→ TASK:
What's needed: every entry, printed exactly, minus the images.

= = = =

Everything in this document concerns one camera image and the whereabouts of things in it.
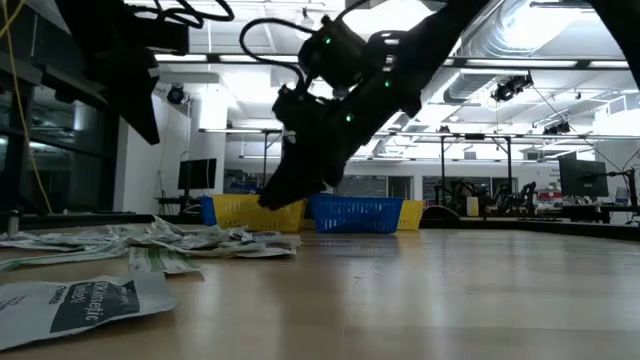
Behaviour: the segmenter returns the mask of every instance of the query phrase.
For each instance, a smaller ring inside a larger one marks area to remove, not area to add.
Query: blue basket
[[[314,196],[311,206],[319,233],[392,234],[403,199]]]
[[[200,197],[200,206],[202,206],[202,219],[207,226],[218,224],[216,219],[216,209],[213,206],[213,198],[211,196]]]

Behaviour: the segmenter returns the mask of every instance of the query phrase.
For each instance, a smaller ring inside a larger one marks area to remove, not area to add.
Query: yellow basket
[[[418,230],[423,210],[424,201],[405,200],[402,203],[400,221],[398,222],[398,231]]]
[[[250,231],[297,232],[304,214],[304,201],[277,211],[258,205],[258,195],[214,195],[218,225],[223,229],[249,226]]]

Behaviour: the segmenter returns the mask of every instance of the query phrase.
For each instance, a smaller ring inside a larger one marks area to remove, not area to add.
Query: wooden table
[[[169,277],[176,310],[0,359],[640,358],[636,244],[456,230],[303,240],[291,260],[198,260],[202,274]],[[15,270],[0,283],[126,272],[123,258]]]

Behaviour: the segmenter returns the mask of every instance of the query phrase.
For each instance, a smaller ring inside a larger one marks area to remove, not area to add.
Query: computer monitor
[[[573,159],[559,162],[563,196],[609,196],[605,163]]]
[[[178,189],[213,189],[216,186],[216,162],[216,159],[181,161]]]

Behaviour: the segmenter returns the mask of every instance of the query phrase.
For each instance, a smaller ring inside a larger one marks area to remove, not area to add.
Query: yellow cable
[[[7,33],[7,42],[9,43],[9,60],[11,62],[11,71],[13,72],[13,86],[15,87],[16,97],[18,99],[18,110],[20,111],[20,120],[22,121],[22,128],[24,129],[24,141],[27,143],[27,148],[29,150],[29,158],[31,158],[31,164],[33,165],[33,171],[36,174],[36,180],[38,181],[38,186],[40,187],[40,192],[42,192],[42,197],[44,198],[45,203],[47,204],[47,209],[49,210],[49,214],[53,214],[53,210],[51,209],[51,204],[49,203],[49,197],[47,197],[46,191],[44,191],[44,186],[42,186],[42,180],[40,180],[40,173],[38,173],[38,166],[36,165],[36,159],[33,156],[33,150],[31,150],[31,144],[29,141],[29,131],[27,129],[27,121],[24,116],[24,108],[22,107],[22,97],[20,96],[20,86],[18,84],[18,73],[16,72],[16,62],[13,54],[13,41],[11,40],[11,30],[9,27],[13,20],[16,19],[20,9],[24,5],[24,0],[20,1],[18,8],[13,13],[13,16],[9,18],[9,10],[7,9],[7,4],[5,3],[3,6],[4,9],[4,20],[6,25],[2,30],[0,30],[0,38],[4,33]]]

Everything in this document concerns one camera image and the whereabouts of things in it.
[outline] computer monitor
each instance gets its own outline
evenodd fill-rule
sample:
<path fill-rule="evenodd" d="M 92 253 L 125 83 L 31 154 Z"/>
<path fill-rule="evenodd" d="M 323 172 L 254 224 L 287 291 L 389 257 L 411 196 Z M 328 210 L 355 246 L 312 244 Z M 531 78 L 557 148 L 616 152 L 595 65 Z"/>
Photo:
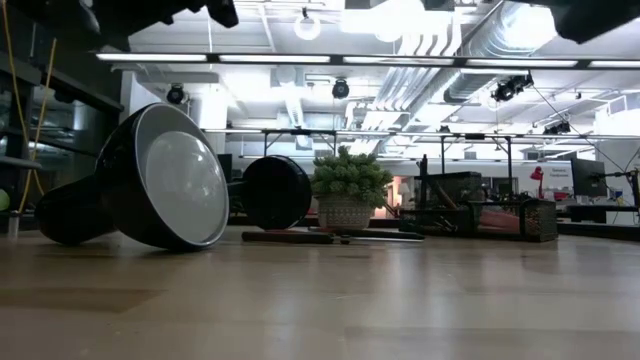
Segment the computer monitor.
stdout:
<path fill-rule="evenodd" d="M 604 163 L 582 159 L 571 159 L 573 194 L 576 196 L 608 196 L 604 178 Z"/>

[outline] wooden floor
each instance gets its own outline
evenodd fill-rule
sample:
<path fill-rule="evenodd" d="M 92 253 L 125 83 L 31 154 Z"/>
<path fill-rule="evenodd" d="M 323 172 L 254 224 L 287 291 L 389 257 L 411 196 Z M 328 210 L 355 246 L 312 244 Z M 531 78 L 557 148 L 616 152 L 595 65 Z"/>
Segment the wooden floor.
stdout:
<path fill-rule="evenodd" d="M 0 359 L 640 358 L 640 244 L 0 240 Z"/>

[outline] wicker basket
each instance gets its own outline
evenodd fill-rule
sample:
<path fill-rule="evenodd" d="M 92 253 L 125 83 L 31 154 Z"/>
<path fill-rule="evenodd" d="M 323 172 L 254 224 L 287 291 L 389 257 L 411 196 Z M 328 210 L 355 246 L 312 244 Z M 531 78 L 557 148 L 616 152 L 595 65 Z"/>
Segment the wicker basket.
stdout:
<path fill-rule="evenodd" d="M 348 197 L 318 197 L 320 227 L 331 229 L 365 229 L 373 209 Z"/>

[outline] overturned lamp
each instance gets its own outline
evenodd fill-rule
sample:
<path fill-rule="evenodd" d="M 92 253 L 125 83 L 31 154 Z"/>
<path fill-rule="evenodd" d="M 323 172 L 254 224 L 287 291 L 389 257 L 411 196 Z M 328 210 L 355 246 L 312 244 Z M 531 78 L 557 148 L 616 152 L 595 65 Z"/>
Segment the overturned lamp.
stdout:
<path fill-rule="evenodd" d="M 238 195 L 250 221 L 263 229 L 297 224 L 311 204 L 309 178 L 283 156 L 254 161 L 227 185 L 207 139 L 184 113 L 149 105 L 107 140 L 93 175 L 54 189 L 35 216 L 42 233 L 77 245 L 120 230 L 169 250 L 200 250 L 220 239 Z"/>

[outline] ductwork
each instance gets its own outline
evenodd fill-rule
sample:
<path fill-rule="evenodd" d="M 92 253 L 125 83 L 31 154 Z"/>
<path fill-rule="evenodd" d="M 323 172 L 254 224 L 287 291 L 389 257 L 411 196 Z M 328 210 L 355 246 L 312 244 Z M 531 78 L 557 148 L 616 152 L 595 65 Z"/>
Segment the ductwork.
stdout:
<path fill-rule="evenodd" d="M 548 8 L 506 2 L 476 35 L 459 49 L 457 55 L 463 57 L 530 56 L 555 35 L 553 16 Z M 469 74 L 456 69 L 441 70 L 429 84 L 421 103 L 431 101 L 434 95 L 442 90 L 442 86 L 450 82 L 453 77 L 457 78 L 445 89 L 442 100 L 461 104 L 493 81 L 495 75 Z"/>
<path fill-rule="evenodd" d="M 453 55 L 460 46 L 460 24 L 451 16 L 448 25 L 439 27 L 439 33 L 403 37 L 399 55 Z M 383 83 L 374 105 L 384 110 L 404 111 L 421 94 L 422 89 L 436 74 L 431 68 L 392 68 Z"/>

= = = =

→ SOLUTION:
Everything in this document concerns one camera image and the whereabouts of things in it.
Behaviour: the segmenter returns the mask of every instance of the query phrase.
For each instance, a smaller ring inside a larger one marks area to remove, not area to add.
Query: blue basket
[[[314,196],[311,206],[319,233],[392,234],[403,199]]]
[[[200,197],[200,206],[202,206],[202,219],[207,226],[218,224],[216,219],[216,209],[213,206],[213,198],[211,196]]]

Behaviour: the segmenter returns the mask of every instance of the query phrase.
For each instance, a smaller ring inside a larger one marks area to remove, not area to add.
Query: yellow basket
[[[418,230],[423,210],[424,201],[405,200],[402,203],[400,221],[398,222],[398,231]]]
[[[250,231],[297,232],[304,214],[304,201],[277,211],[258,205],[258,195],[214,195],[218,225],[223,229],[249,226]]]

Behaviour: the segmenter returns the mask of every instance of the query phrase.
For each instance, a smaller ring inside a larger one marks area to remove, not area to add.
Query: wooden table
[[[169,277],[176,310],[0,359],[640,358],[636,244],[456,230],[303,240],[291,260],[198,260],[202,274]],[[15,270],[0,283],[126,272],[123,258]]]

Behaviour: the segmenter returns the mask of every instance of the query phrase.
For each instance, a smaller ring inside a larger one marks area to remove, not area to add.
Query: computer monitor
[[[573,159],[559,162],[563,196],[609,196],[605,163]]]
[[[178,189],[213,189],[216,186],[216,162],[216,159],[181,161]]]

Behaviour: the segmenter returns the mask of every instance of the query phrase.
For each instance, a smaller ring inside a larger one marks area to remove, not area to add.
Query: yellow cable
[[[7,33],[7,42],[9,43],[9,60],[11,62],[11,71],[13,72],[13,86],[15,87],[16,97],[18,99],[18,110],[20,111],[20,120],[22,121],[22,128],[24,129],[24,141],[27,143],[27,148],[29,150],[29,158],[31,158],[31,164],[33,165],[33,171],[36,174],[36,180],[38,181],[38,186],[40,187],[40,192],[42,192],[42,197],[44,198],[45,203],[47,204],[47,209],[49,210],[49,214],[53,214],[53,210],[51,209],[51,204],[49,203],[49,197],[47,197],[46,191],[44,191],[44,186],[42,186],[42,180],[40,180],[40,173],[38,173],[38,166],[36,165],[36,159],[33,156],[33,150],[31,150],[31,144],[29,141],[29,131],[27,129],[27,121],[24,116],[24,108],[22,107],[22,97],[20,96],[20,86],[18,84],[18,73],[16,72],[16,62],[13,54],[13,41],[11,40],[11,30],[9,27],[13,20],[16,19],[20,9],[24,5],[24,0],[20,1],[18,8],[13,13],[13,16],[9,18],[9,10],[7,9],[7,4],[5,3],[3,6],[4,9],[4,20],[6,25],[2,30],[0,30],[0,38],[4,33]]]

Everything in this document concerns one camera image and the whereabouts of things in it.
[outline] computer monitor
each instance gets its own outline
evenodd fill-rule
sample:
<path fill-rule="evenodd" d="M 92 253 L 125 83 L 31 154 Z"/>
<path fill-rule="evenodd" d="M 323 172 L 254 224 L 287 291 L 389 257 L 411 196 Z M 328 210 L 355 246 L 312 244 Z M 531 78 L 557 148 L 616 152 L 595 65 Z"/>
Photo:
Segment the computer monitor.
stdout:
<path fill-rule="evenodd" d="M 604 163 L 582 159 L 571 159 L 573 194 L 576 196 L 608 196 L 604 178 Z"/>

[outline] wooden floor
each instance gets its own outline
evenodd fill-rule
sample:
<path fill-rule="evenodd" d="M 92 253 L 125 83 L 31 154 Z"/>
<path fill-rule="evenodd" d="M 323 172 L 254 224 L 287 291 L 389 257 L 411 196 Z M 328 210 L 355 246 L 312 244 Z M 531 78 L 557 148 L 616 152 L 595 65 Z"/>
Segment the wooden floor.
stdout:
<path fill-rule="evenodd" d="M 0 359 L 640 358 L 640 244 L 0 240 Z"/>

[outline] wicker basket
each instance gets its own outline
evenodd fill-rule
sample:
<path fill-rule="evenodd" d="M 92 253 L 125 83 L 31 154 Z"/>
<path fill-rule="evenodd" d="M 323 172 L 254 224 L 287 291 L 389 257 L 411 196 Z M 328 210 L 355 246 L 312 244 Z M 531 78 L 557 148 L 616 152 L 595 65 Z"/>
Segment the wicker basket.
stdout:
<path fill-rule="evenodd" d="M 348 197 L 318 197 L 320 227 L 331 229 L 365 229 L 373 209 Z"/>

[outline] overturned lamp
each instance gets its own outline
evenodd fill-rule
sample:
<path fill-rule="evenodd" d="M 92 253 L 125 83 L 31 154 Z"/>
<path fill-rule="evenodd" d="M 323 172 L 254 224 L 287 291 L 389 257 L 411 196 Z M 328 210 L 355 246 L 312 244 Z M 531 78 L 557 148 L 616 152 L 595 65 Z"/>
Segment the overturned lamp.
stdout:
<path fill-rule="evenodd" d="M 238 195 L 250 221 L 263 229 L 297 224 L 311 204 L 309 178 L 283 156 L 254 161 L 227 185 L 207 139 L 184 113 L 149 105 L 107 140 L 93 175 L 54 189 L 35 216 L 42 233 L 77 245 L 120 230 L 169 250 L 200 250 L 220 239 Z"/>

[outline] ductwork
each instance gets its own outline
evenodd fill-rule
sample:
<path fill-rule="evenodd" d="M 92 253 L 125 83 L 31 154 Z"/>
<path fill-rule="evenodd" d="M 323 172 L 254 224 L 287 291 L 389 257 L 411 196 Z M 328 210 L 355 246 L 312 244 Z M 531 78 L 557 148 L 616 152 L 595 65 Z"/>
Segment the ductwork.
stdout:
<path fill-rule="evenodd" d="M 548 8 L 506 2 L 476 35 L 459 49 L 457 55 L 463 57 L 530 56 L 555 35 L 553 16 Z M 469 74 L 456 69 L 441 70 L 429 84 L 421 103 L 431 101 L 434 95 L 442 90 L 442 86 L 450 82 L 453 77 L 457 78 L 445 89 L 442 100 L 461 104 L 493 81 L 495 75 Z"/>
<path fill-rule="evenodd" d="M 453 55 L 460 46 L 460 24 L 451 16 L 448 25 L 439 27 L 439 33 L 403 37 L 399 55 Z M 383 83 L 374 105 L 384 110 L 404 111 L 421 94 L 422 89 L 436 74 L 431 68 L 392 68 Z"/>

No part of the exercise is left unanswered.